Study: Absentee parents can affect children’s brain development
Dec 11, 2015, 9:37 AM | Updated: Dec 16, 2015, 12:14 pm
(StockSnap Photo)
PHOENIX — A lack of direct contact with parents has a detrimental effect on children’s brain development, a study showed.
The research helps create a better picture of the brain and how an absentee parent affects development, Christina Jimenez, a licensed associate marriage and family therapist with Doorways Arizona in Phoenix, said.
“This really helps people see in a more tangible way how the brain is being affected by the absence of a parent,” she said. “But in all reality it’s not necessarily the absence of the parent, it’s how the child is attached to that parent.”
In early childhood development, parental attachment signals a child when there is danger.
“Attachment is a part the brain that helps us create our emotional centers,” Jimenez said. “It’s creates our ability to use our fight or flight.”
Jimenez said the study also addressed the impact an absentee parent can have on the child’s ability to bond and develop interpersonal relations.

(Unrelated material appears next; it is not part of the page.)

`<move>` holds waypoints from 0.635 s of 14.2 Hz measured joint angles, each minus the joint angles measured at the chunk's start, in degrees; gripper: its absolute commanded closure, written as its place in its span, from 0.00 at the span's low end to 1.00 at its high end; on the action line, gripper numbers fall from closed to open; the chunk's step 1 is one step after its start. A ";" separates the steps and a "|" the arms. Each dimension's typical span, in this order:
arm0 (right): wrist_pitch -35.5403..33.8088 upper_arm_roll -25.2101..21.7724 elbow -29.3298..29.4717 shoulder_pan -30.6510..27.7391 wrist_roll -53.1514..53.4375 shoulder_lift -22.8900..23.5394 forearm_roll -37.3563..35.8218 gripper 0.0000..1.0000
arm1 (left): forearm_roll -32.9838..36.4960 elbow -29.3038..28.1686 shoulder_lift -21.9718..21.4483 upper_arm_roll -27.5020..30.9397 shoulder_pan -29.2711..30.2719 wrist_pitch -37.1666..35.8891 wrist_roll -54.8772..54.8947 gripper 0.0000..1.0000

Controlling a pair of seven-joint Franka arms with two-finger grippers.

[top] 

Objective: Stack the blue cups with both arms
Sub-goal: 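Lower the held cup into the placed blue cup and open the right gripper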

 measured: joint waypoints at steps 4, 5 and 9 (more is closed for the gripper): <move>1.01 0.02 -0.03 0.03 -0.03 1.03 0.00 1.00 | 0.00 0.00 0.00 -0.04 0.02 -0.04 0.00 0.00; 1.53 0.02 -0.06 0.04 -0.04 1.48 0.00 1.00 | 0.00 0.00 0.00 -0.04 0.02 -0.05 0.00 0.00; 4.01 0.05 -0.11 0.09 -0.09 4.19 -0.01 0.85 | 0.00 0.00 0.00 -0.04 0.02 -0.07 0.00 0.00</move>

For example, Jimenez said if both parents work a lot, it’s important to maintain a bond with the child.
“Parents are very lucky right now,” she said. “They email, they have FaceTime, they have Skype, they have text messages, they have social media. They have a lot of ways that they can connect to their children.”
While the debate about social media’s effectiveness in developing connections may yet be undecided, Jimenez said it is better than nothing.